In one 3-week, placebo-controlled trial in children and adolescent patients (10-17 years of age) with bipolar mania, the mean increase in body weight was 1.7 kg in the Seroquel group and 0.4 kg in the placebo group. Twelve percent of Seroquel-treated patients and 0% of placebo-treated patients gained ≥7 % of their body weight.
In the open-label study that enrolled patients from the above two trials, 63% of patients (241/380) completed 26 weeks of therapy with Seroquel. After 26 weeks of treatment, the mean increase in body weight was 4.4 kg. Forty-five percent of the patients gained ≥7% of their body weight, not adjusted for normal growth. In order to adjust for normal growth over 26 weeks an increase of at least 0.5 standard deviation from baseline in BMI was used as a measure of a clinically significant change; 18.3% of patients on Seroquel met this criterion after 26 weeks of treatment.

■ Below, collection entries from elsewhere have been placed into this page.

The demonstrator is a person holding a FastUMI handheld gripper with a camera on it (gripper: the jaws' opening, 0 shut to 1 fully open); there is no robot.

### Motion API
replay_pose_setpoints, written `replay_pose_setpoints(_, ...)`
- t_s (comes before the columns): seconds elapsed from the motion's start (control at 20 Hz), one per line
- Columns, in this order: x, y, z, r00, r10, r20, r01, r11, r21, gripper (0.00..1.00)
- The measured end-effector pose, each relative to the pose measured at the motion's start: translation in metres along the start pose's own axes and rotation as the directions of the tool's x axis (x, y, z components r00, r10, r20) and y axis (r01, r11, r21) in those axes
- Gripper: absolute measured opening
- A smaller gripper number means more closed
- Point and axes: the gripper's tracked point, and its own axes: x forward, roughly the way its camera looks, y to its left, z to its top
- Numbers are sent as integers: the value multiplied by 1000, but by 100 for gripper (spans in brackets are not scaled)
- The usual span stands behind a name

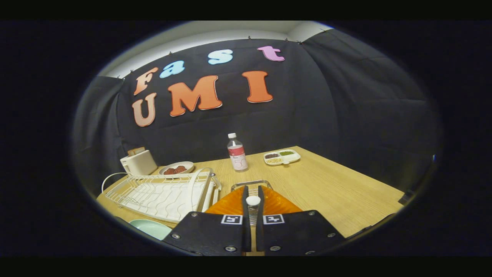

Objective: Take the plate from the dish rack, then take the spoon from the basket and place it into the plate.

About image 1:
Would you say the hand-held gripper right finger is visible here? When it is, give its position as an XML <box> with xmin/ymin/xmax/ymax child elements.
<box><xmin>256</xmin><ymin>185</ymin><xmax>346</xmax><ymax>256</ymax></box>

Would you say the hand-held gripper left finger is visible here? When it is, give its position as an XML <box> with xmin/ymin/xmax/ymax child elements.
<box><xmin>162</xmin><ymin>186</ymin><xmax>252</xmax><ymax>256</ymax></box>

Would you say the pink handled spoon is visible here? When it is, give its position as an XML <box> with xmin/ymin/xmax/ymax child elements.
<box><xmin>246</xmin><ymin>195</ymin><xmax>262</xmax><ymax>227</ymax></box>

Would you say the metal wire basket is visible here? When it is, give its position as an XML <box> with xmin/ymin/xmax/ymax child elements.
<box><xmin>231</xmin><ymin>180</ymin><xmax>274</xmax><ymax>193</ymax></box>

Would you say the white wire dish rack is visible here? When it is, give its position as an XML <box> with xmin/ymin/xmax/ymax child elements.
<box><xmin>104</xmin><ymin>167</ymin><xmax>222</xmax><ymax>224</ymax></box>

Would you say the light green plate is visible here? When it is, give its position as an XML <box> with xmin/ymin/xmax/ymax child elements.
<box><xmin>129</xmin><ymin>219</ymin><xmax>173</xmax><ymax>241</ymax></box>

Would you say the small plate with red food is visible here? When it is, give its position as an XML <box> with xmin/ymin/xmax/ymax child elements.
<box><xmin>159</xmin><ymin>161</ymin><xmax>195</xmax><ymax>176</ymax></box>

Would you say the clear bottle with red label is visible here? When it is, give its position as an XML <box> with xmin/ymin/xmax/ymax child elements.
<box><xmin>227</xmin><ymin>133</ymin><xmax>249</xmax><ymax>172</ymax></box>

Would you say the white divided food tray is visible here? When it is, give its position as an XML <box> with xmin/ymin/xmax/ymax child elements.
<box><xmin>263</xmin><ymin>149</ymin><xmax>301</xmax><ymax>166</ymax></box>

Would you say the white toaster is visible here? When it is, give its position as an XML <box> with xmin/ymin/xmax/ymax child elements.
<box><xmin>120</xmin><ymin>150</ymin><xmax>158</xmax><ymax>176</ymax></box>

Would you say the black backdrop cloth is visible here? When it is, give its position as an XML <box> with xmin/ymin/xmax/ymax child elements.
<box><xmin>71</xmin><ymin>29</ymin><xmax>442</xmax><ymax>216</ymax></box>

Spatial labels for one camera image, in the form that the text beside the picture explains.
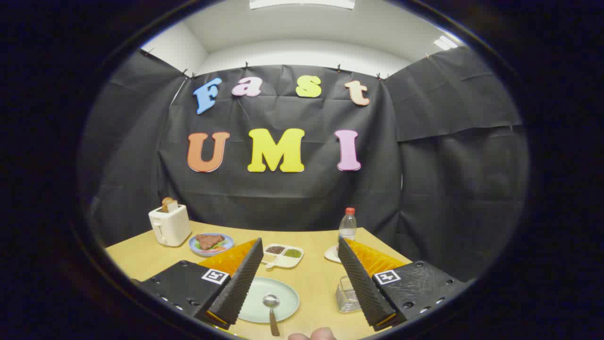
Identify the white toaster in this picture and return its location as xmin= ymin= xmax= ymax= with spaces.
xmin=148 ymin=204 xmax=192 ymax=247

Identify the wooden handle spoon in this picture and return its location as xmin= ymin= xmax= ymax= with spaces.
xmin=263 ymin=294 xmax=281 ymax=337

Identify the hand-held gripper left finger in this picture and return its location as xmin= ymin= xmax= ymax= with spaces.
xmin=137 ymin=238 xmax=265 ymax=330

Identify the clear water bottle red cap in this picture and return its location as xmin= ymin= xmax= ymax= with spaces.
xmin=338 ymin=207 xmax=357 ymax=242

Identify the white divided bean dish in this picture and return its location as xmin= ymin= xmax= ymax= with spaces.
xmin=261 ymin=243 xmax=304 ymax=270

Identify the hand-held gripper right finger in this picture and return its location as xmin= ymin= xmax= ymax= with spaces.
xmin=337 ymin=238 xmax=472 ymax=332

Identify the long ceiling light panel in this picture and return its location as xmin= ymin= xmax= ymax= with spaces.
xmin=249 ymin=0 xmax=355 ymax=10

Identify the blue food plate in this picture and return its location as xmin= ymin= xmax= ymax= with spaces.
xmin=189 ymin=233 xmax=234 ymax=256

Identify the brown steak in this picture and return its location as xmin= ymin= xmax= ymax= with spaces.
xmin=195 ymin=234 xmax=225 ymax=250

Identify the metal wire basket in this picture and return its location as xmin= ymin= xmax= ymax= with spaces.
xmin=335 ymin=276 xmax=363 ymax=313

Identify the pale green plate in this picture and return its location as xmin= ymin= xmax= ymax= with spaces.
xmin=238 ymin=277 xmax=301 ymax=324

Extrapyramidal Symptoms in Children and Adolescent Population: In a short-term placebo-controlled monotherapy trial in adolescent patients (13-17 years of age) with schizophrenia, the aggregated incidence of extrapyramidal symptoms was 12.9% for Seroquel and 5.3% for placebo, though the incidence of the individual adverse events (eg, akathisia, tremor, extrapyramidal disorder, hypokinesia, restlessness, psychomotor hyperactivity, muscle rigidity, dyskinesia) was generally low and did not exceed 4.1% in any treatment group. In a short-term placebo-controlled monotherapy trial in children and adolescent patients (10-17 years of age) with bipolar mania, the aggregated incidence of extrapyramidal symptoms was 3.6% for Seroquel and 1.1% for placebo.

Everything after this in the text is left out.